Transcribe the listing below in full, exactly, with no images.

****************************************

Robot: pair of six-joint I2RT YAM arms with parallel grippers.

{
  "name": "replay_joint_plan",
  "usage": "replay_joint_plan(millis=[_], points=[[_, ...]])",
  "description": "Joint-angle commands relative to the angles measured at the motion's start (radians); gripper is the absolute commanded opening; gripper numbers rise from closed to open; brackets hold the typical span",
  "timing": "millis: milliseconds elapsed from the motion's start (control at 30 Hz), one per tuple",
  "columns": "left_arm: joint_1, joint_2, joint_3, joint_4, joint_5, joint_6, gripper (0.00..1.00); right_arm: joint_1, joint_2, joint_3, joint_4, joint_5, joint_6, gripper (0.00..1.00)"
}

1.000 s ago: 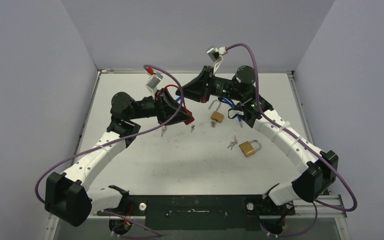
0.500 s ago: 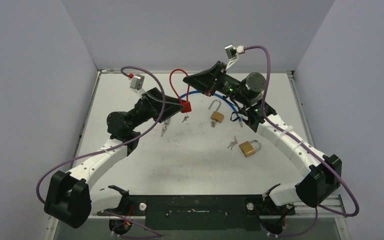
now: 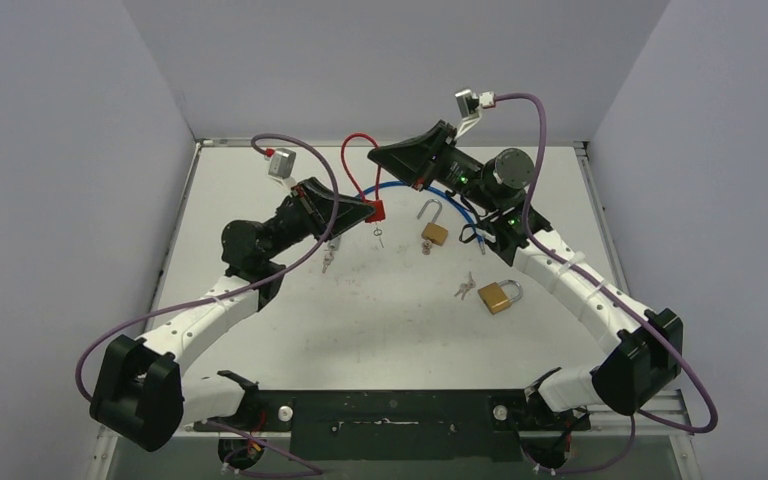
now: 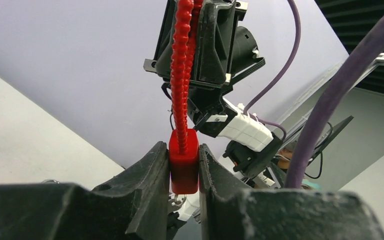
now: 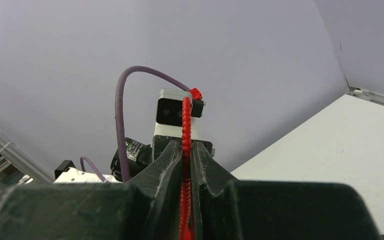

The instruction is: Unlock with the key

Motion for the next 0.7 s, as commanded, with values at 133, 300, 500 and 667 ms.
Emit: replay_joint_plan(millis=[133,300,500,667], points=[[-0.004,-0.055,0.074,-0.149,0.034,0.349,0.0,-0.017,-0.09,-0.025,-0.041,0.047,-0.092,0.44],[0.002,-0.128,0.123,-0.513,-0.002,0.847,0.0,-0.023,-0.188,-0.03,-0.309,0.126,-0.337,0.67],[0.013,-0.105,0.147,-0.589,0.014,1.072,0.0,-0.006,-0.251,0.0,-0.548,0.163,-0.58,0.61],[0.014,-0.091,0.147,-0.567,0.022,1.126,0.0,0.062,-0.224,0.012,-0.53,0.174,-0.599,0.35]])
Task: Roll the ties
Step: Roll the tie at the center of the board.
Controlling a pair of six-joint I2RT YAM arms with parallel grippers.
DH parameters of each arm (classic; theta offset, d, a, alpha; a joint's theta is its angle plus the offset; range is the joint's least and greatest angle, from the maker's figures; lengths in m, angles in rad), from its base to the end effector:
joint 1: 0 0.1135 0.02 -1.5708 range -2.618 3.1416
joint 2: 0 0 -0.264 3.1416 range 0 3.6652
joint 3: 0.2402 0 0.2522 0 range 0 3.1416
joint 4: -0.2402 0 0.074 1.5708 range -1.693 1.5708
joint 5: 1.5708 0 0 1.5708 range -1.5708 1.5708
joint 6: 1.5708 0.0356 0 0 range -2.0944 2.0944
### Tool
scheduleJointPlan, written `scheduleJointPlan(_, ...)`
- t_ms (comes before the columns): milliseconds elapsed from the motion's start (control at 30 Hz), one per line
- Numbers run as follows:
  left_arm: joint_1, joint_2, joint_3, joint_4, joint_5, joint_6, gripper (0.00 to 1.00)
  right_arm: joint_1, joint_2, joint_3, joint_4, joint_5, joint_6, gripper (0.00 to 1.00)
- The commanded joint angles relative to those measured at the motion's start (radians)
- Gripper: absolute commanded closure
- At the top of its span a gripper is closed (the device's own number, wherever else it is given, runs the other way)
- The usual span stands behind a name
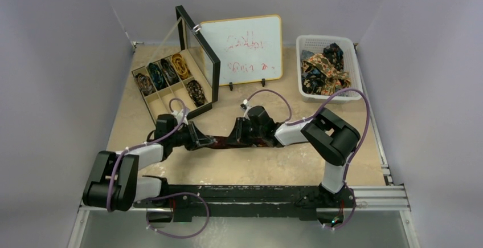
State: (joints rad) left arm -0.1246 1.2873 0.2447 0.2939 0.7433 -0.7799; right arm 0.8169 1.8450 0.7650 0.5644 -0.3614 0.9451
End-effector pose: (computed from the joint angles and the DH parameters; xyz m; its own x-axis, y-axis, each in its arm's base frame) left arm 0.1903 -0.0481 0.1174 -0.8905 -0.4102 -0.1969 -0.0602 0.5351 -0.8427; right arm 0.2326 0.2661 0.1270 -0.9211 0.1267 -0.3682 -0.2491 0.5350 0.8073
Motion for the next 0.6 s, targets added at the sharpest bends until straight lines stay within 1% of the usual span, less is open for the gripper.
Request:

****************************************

• **ANSWER TO THE EXERCISE**
Robot: pair of six-joint I2RT YAM arms with parallel grippers.

{
  "name": "replay_joint_plan",
  "usage": "replay_joint_plan(millis=[_], points=[[_, ...]])",
  "description": "Joint-angle commands relative to the angles measured at the motion's start (radians); gripper is the absolute commanded opening; gripper numbers rise from closed to open; brackets hold the typical span",
  "timing": "millis: milliseconds elapsed from the motion's start (control at 30 Hz), one per tuple",
  "columns": "left_arm: joint_1, joint_2, joint_3, joint_4, joint_5, joint_6, gripper (0.00..1.00); right_arm: joint_1, joint_2, joint_3, joint_4, joint_5, joint_6, gripper (0.00..1.00)"
}

1.000 s ago: 
0.500 s ago: 
now: 
now: 
now: 

The instruction is: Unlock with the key

Motion for the next 0.7 s, as commanded, with values at 133, 300, 500 and 667 ms.
Emit: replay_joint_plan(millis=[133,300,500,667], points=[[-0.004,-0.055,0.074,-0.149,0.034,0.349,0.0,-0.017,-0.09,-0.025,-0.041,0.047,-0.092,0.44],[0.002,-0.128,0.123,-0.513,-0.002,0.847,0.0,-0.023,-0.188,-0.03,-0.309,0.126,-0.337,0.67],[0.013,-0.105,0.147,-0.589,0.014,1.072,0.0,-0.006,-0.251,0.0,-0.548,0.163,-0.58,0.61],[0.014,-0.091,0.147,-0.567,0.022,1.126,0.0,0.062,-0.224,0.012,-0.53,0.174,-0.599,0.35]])
Task: Roll the ties
Step: Roll the tie at the center of the board.
Controlling a pair of six-joint I2RT YAM arms with parallel grippers.
DH parameters of each arm (classic; theta offset, d, a, alpha; a joint's theta is its angle plus the offset; range is the joint's least and greatest angle, from the maker's figures; lengths in m, angles in rad), from its base to the end effector:
joint 1: 0 0.1135 0.02 -1.5708 range -2.618 3.1416
joint 2: 0 0 -0.264 3.1416 range 0 3.6652
joint 3: 0.2402 0 0.2522 0 range 0 3.1416
joint 4: -0.2402 0 0.074 1.5708 range -1.693 1.5708
joint 5: 1.5708 0 0 1.5708 range -1.5708 1.5708
joint 6: 1.5708 0.0356 0 0 range -2.0944 2.0944
### Tool
scheduleJointPlan, written `scheduleJointPlan(_, ...)`
- t_ms (comes before the columns): milliseconds elapsed from the motion's start (control at 30 Hz), one per line
- Numbers run as follows:
  left_arm: joint_1, joint_2, joint_3, joint_4, joint_5, joint_6, gripper (0.00 to 1.00)
  right_arm: joint_1, joint_2, joint_3, joint_4, joint_5, joint_6, gripper (0.00 to 1.00)
- The commanded joint angles relative to those measured at the motion's start (radians)
- Gripper: absolute commanded closure
- At the top of its span a gripper is closed (the device's own number, wherever else it is given, runs the other way)
- The usual span stands behind a name
State: (joints rad) left arm -0.1246 1.2873 0.2447 0.2939 0.7433 -0.7799; right arm 0.8169 1.8450 0.7650 0.5644 -0.3614 0.9451
End-effector pose: (computed from the joint angles and the DH parameters; xyz m; its own x-axis, y-axis, each in its arm's base frame) left arm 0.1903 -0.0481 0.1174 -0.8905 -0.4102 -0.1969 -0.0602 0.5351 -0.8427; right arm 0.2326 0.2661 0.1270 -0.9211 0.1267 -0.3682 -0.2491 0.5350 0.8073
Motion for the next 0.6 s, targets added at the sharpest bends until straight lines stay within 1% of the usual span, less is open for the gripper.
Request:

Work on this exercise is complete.